Organizers analyzed state health data to identify which blocks within 29203 have the highest rates of inappropriate ED visits, hospital readmissions, diabetes, heart disease and other indicators of poor health status. They used that information to map three “turfs”— geographic areas home to about 3,000 residents each—to start the real work of the campaign.
“While 1 in 3 are uninsured in the entire ZIP code, the three areas that we have targeted have about 50% of residents uninsured,” Jowers said.
The official kickoff in March drew more than 500 residents to hear a gospel choir, a speech by the mayor and a commitment ceremony in which residents, healthcare providers, church members and others pub- licly stated their commitment to improving healthcare in 29203.
Jowers said the campaign has no end date. As residents assume a greater role in improving the health of their community, Organizing for Health personnel will gradually reduce their involvement.
“It’s a paradigm shift with the community becoming equal partners in their health and healthcare,” she said. “The citizens of this community and of this state have to own the campaign. It is theirs. When there are needs for community organizers, then the folks who are involved will find a way to make that happen.”
The physician angle
Specific goals such as a certain percentage of reduction in ER visits have not yet been established, but the big-picture goals are set: to increase access to primary care, reduce the cost of healthcare for citizens and providers, and reinvest money saved into community initiatives, such as building satellite care centers and training health coaches.

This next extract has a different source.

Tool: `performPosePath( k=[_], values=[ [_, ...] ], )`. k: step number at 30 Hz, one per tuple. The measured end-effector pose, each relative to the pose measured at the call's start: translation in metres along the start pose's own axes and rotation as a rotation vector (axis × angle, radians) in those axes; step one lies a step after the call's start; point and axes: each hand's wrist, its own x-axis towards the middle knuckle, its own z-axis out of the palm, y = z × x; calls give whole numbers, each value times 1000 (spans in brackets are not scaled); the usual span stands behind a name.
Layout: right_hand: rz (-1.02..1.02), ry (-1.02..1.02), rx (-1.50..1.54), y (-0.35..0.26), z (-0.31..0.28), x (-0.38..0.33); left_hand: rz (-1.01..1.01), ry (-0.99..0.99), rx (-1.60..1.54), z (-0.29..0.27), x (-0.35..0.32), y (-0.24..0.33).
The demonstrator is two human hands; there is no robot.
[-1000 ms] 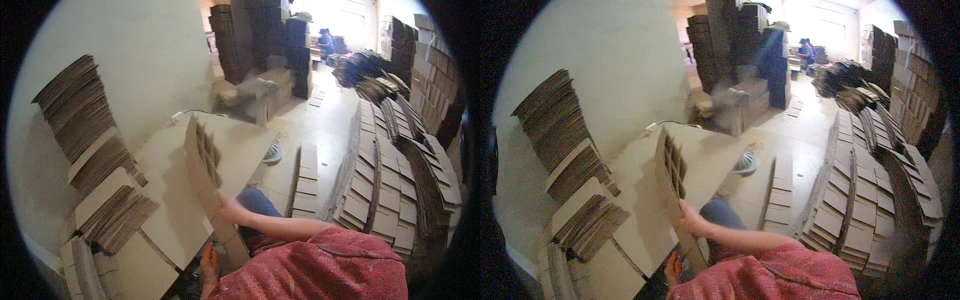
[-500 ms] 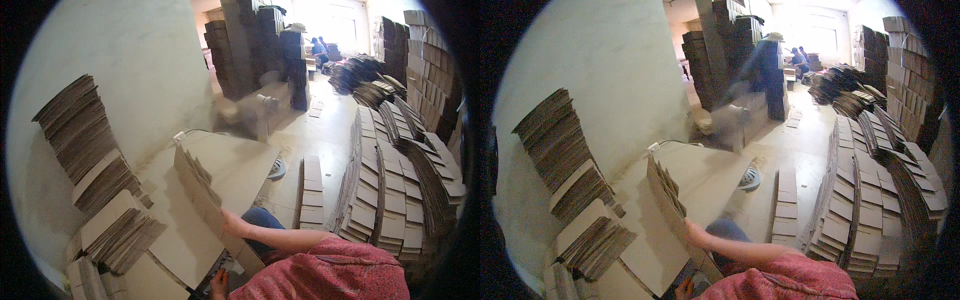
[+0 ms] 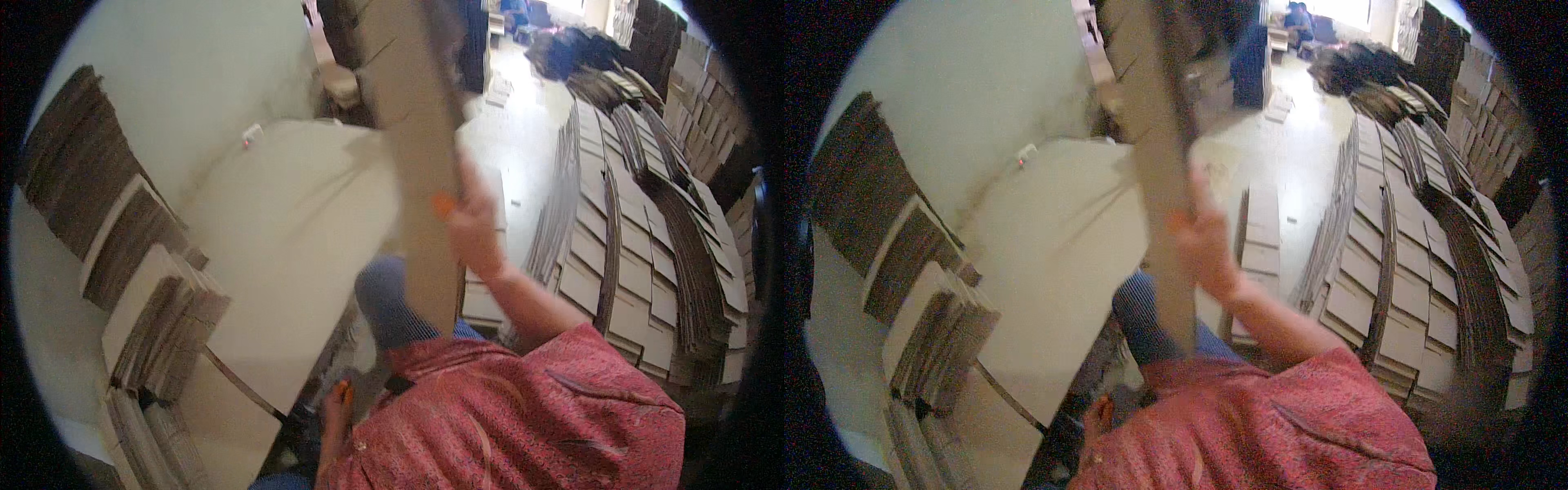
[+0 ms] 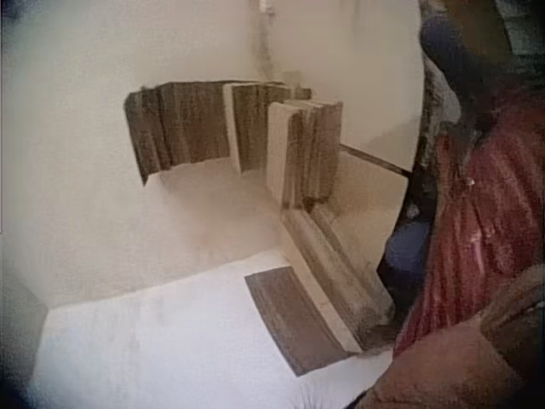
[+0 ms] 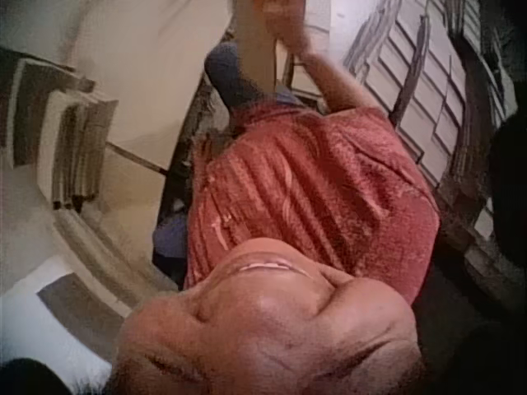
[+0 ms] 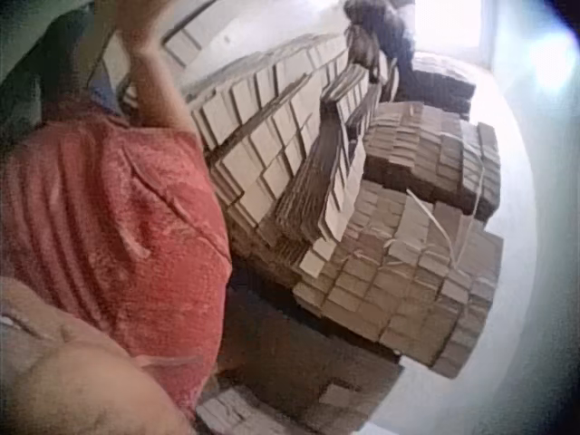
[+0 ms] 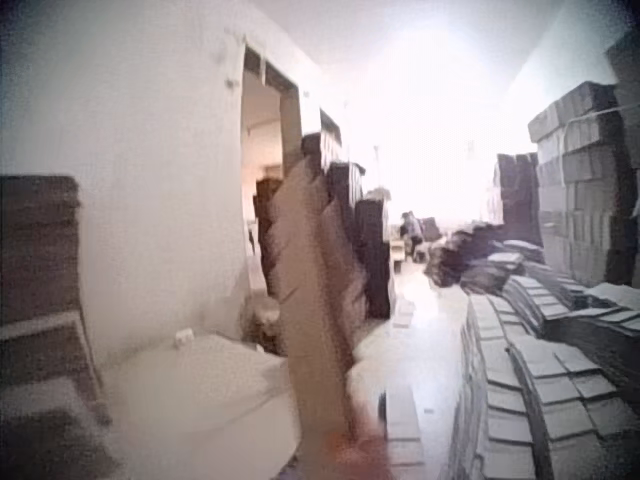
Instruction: The person sits on the floor and repeatedly folds pre-cut cardboard sheets into multi-compartment dividers. They pick up a flat sheet, fold along scored lines to form upright partitions, and place the finished divider onto a growing stack. The process is repeated continuously with identical units.
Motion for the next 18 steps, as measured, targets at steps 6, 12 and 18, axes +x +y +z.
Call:
performPosePath(
  k=[6,12,18],
  values=[
    [143,266,-413,59,-66,37,474,47,117,10,-31,18],
    [506,138,-878,246,-93,-16,319,73,426,8,-22,12],
    [1008,3,-968,324,-79,-91,227,63,469,8,-21,-8]
  ],
)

Several strategies for improvement have already emerged. One is to recruit volunteers who will work under supervision of a nurse practitioner or nurse to provide care in people’s homes. “These are people who have a little bit of training that can actually go out and check people’s blood pressures, check their blood sugar, make sure they are taking their medication,” Jowers said. “If it looks like there is a problem, they can let somebody know, so that the patient is getting support immediately.”
Also, health coaches will be assigned to keep an eye on people who have just been released from the hospital and are at high risk for readmission or help pregnant women take good care of themselves.
As the community organizes itself, health systems and insurers have pledged to support their efforts. As part of their commitment to Healthy Columbia, Palmetto Health is adopting the patient-centered medical home model, and Blue Cross and Blue Shield of South Carolina will pay physicians for improved management of chronic diseases.
“Blue Cross would want to pay physicians differently and perhaps pay health coaches to do door-to-door services,” Long said. “We will be looking at all kinds of things that get created in that community if they are shown to reduce ER utilization and hospitalizations.”
More than 90 residents of ZIP code 29203 gathered for an Organizing for Health town hall meeting last summer.